Go through the entries one line at a time, and gather every line that has the word "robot".

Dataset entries

+ + + + +

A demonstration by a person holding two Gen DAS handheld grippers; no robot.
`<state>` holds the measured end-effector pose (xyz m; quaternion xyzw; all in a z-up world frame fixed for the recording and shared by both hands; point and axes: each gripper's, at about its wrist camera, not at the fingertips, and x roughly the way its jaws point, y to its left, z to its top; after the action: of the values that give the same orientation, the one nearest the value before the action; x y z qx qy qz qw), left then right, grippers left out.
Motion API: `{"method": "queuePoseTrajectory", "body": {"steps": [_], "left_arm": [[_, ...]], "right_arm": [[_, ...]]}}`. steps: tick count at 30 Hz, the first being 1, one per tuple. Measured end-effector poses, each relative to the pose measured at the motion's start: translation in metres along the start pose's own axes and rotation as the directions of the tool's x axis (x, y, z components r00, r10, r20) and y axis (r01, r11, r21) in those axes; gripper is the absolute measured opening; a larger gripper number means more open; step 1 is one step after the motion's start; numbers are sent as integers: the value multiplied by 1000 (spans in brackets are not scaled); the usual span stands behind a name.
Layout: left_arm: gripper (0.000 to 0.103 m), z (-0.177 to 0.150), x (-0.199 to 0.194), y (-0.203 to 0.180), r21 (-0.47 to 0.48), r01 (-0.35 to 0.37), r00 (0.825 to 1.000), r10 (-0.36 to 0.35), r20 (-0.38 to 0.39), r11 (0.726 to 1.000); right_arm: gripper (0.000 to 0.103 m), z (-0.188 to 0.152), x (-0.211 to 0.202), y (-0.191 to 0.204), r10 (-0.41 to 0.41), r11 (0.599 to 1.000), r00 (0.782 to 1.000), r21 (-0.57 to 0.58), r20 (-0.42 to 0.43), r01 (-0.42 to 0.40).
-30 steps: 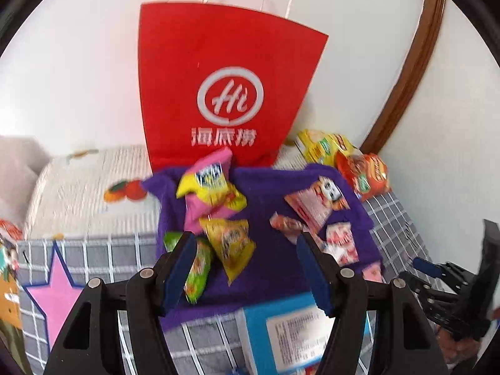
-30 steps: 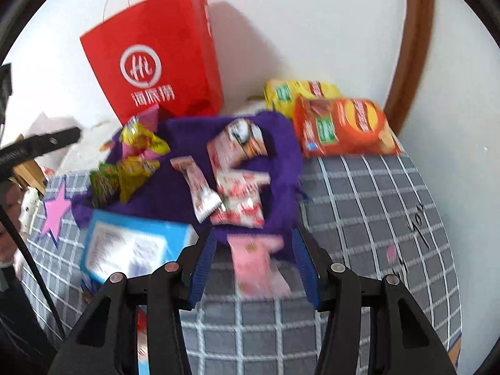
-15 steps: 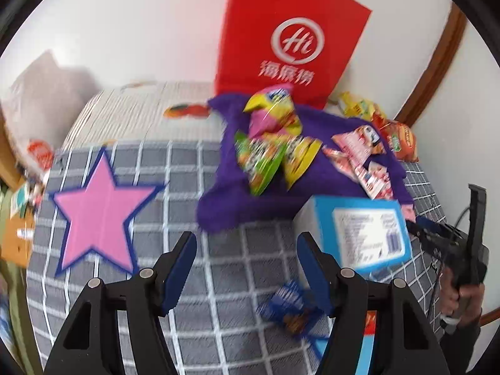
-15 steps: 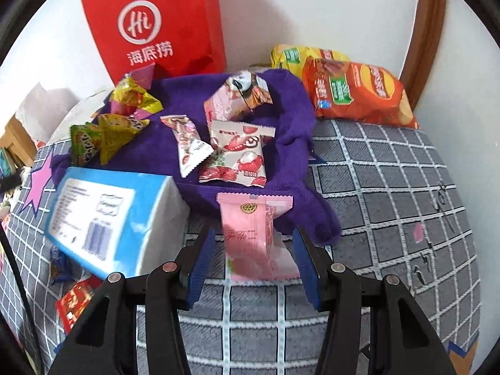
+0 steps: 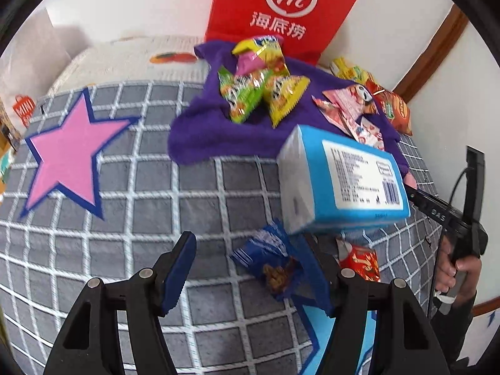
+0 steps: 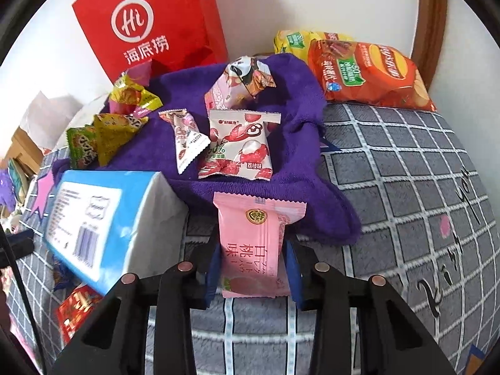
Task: Organize snacks
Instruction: 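Grasp the pink peach candy packet with the right tool, then grasp the blue snack bag on the bed with the left tool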
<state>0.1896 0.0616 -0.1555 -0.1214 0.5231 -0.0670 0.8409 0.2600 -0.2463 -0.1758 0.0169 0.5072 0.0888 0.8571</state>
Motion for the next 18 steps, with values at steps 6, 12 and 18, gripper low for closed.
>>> {"method": "queuePoseTrajectory", "body": {"steps": [6,12,18], "left_arm": [[65,-9,17,-12,-6,8,999,-8,-35,1000],[65,-12,37,-27,43,-77,995,80,-53,996],[65,-20,31,-20,54,-101,993,104,-51,993]], "right_arm": [[36,-24,-34,4,-5,1000,1000,-6,28,5],[36,-51,-54,19,28,999,999,-31,26,-27],[36,-66,-67,35,52,997,998,-62,39,-50]]}}
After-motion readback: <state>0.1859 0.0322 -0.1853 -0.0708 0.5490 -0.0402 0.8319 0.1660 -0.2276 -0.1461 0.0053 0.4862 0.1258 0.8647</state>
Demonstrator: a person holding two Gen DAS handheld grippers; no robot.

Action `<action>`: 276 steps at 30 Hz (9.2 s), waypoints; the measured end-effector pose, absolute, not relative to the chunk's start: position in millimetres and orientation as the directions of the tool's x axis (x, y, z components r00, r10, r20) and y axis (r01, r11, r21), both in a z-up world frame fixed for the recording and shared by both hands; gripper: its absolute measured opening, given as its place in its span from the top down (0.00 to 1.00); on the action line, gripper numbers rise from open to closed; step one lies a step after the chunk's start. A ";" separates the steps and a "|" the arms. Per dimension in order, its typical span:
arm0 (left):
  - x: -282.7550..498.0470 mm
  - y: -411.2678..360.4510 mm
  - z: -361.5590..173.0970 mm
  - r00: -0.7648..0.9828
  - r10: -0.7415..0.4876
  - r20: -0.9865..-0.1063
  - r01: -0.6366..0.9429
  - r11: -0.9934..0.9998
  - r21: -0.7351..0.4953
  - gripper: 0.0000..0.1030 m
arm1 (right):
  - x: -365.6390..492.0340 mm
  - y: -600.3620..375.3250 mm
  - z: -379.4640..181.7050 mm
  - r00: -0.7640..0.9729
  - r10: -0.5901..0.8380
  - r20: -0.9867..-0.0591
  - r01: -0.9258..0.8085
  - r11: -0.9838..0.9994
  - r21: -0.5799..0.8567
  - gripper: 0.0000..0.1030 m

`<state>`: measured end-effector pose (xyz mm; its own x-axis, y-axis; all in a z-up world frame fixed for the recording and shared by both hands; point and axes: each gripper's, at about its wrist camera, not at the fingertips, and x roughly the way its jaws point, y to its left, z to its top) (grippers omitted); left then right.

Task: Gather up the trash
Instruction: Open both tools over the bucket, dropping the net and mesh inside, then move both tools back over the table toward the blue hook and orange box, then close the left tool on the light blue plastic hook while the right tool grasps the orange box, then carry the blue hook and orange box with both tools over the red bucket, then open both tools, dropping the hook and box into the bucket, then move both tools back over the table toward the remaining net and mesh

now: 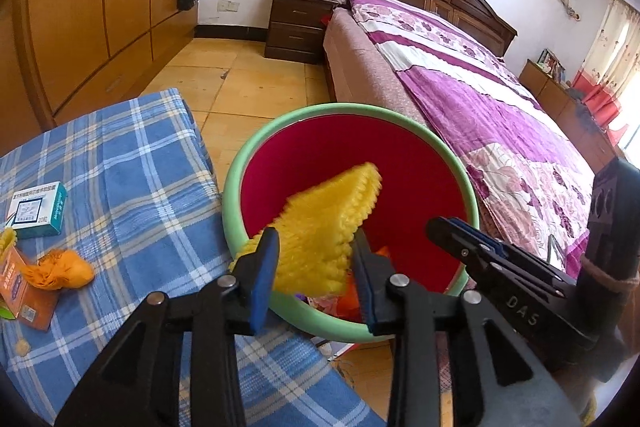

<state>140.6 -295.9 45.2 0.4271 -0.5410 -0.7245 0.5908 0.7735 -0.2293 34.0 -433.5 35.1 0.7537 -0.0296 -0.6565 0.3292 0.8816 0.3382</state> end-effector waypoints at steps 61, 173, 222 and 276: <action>129.5 -30.1 56.5 0.655 -0.240 -0.716 0.154 0.971 -0.184 0.51 | 45.7 -260.8 63.2 0.733 0.165 -0.660 0.057 0.952 0.301 0.46; 94.5 -155.5 82.9 0.563 -0.481 -0.672 0.455 0.859 -0.235 0.93 | 24.6 -345.6 79.0 0.809 0.092 -0.581 0.156 0.919 0.362 0.48; 141.3 -275.3 40.9 0.428 -0.521 -0.739 0.560 0.794 -0.235 0.75 | 37.6 -459.4 49.6 0.800 -0.023 -0.599 0.343 0.837 0.427 0.46; 123.6 -45.2 69.1 0.655 -0.345 -0.672 0.209 0.938 -0.278 0.69 | 39.2 -289.6 87.2 0.796 0.138 -0.589 0.106 0.927 0.360 0.46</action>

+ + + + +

EXPECTED ANSWER
A demonstration by a person holding two Gen DAS handheld grippers; no robot.
Demonstrator: a person holding two Gen DAS handheld grippers; no robot.

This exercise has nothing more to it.